Certes, le terme "1ères impressions" est un peu tirée par les cheveux pour un titre qui en est -déjà- à son second remake. D'ailleurs, le terme "remake" n'est pas approprié non plus puisqu'il s'agit davantage d'une simple conversion de la version PC Engine que d'autre chose.
Voilà donc deux mauvaises formulations en deux phrases, joli coup.


La qualité intrinsèque du jeu étant évidemment au dessus de tout soupçon, toutes les interrogations se portaient plutôt sur la fidélité de la conversion ainsi que sur les éventuels ajouts proposés par cette mouture DS, succédant quand même de
14 années à l'original.

Bon, l'objectif de ce blog étant justement d'être concis et de ne pas en raconter des tartines, je vais me permettre d'être clair : le jeu est à 99% une copie-carbone de la version NEC. Autant dire du bonheur en barre.

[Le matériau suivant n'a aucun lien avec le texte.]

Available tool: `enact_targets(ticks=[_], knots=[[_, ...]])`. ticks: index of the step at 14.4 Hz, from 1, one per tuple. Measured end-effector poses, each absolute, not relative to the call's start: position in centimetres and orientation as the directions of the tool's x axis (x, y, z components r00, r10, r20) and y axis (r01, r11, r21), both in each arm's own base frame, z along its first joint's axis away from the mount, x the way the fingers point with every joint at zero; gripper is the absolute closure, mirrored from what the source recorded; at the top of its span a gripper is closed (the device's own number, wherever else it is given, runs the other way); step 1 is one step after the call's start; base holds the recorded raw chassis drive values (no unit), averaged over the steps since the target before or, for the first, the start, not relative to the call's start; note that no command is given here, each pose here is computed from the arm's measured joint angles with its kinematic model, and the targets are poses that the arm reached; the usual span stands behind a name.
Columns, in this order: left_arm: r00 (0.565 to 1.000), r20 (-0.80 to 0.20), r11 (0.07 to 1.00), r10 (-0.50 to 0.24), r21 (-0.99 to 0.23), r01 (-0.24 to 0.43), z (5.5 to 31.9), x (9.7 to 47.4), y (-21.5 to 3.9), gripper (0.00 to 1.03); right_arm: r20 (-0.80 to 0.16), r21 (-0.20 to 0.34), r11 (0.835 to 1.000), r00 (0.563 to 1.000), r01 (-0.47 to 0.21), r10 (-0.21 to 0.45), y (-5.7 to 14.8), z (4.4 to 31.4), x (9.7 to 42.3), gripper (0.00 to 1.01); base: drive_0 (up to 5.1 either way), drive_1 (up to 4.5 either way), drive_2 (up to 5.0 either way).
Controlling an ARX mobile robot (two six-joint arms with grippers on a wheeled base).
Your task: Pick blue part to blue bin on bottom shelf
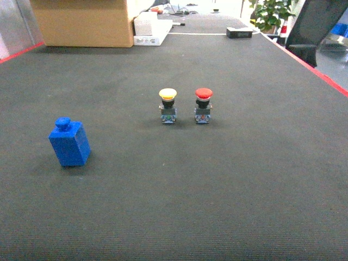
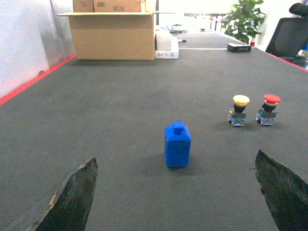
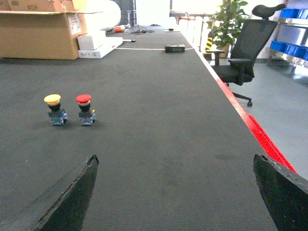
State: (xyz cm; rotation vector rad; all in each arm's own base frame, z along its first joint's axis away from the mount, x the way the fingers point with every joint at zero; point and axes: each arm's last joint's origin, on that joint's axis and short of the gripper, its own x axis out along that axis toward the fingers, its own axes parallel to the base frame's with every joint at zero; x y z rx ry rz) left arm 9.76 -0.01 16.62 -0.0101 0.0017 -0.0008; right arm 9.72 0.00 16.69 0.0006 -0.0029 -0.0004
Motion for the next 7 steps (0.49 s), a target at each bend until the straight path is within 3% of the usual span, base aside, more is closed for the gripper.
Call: enact_targets(ticks=[7], knots=[[1.000,-0.002,1.000,-0.001,-0.010,0.001,16.62,9.76,-0.01,0.05,0.003,0.000,1.000,1.000,0.000,0.000,0.00,16.69,9.72,0.03,0.0,0.00,0.0]])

Deux~trois infimes détails ont été altérés (remplacement du svastika lors de l'intro, quelques modifications de bruitages, ... bref du lourd), mais pour le reste c'est du tout bon, on retrouve l'intégralité du Super CD-ROM² culte dans cette minuscule cartouche DS. Les scènes animées, musiques et voix digitalisées sont en particulier parfaitement reproduites.
Comble du luxe, on bénéficie même d'un meilleur confort de jeu grâce à l'absence totale de loading et à l'utilisation du deuxième écran pour afficher au choix la feuille de personnages, la carte d'un village, la carte générale du monde, ou la carte de chaque région. Cette dernière ne mentionne que les villages et non les donjons ou repères de Tengus, mais c'est déjà largement suffisant.
L'emploi du stylet pour se déplacer ou pour combattre est de son côté une belle perte de temps, mais ça tout le monde le savait déjà.


Il y aura toujours des grincheux pour crier à la flemmardise et ronchonner contre l'absence de ravalement de façade mais, de vous à moi, ceux qui ont touché à la version PS2/GC savent à quoi on a échappé.
En l'état, on a juste un jeu quasi-parfait dont le travail sur l'équilibre n'a que rarement été tutoyé depuis. Alors si en plus il est désormais praticable en train ou en sous-marin, le casque vissé sur les oreilles, excusez moi, mais difficile de faire la fine bouche.

En 1998, j'écrivais : "l'un des cinq meilleurs jeux de ces dix dernières années".
En 2006, je m'autorise le time-extend : l'un des cinq meilleurs jeux de ces quinze dernières années.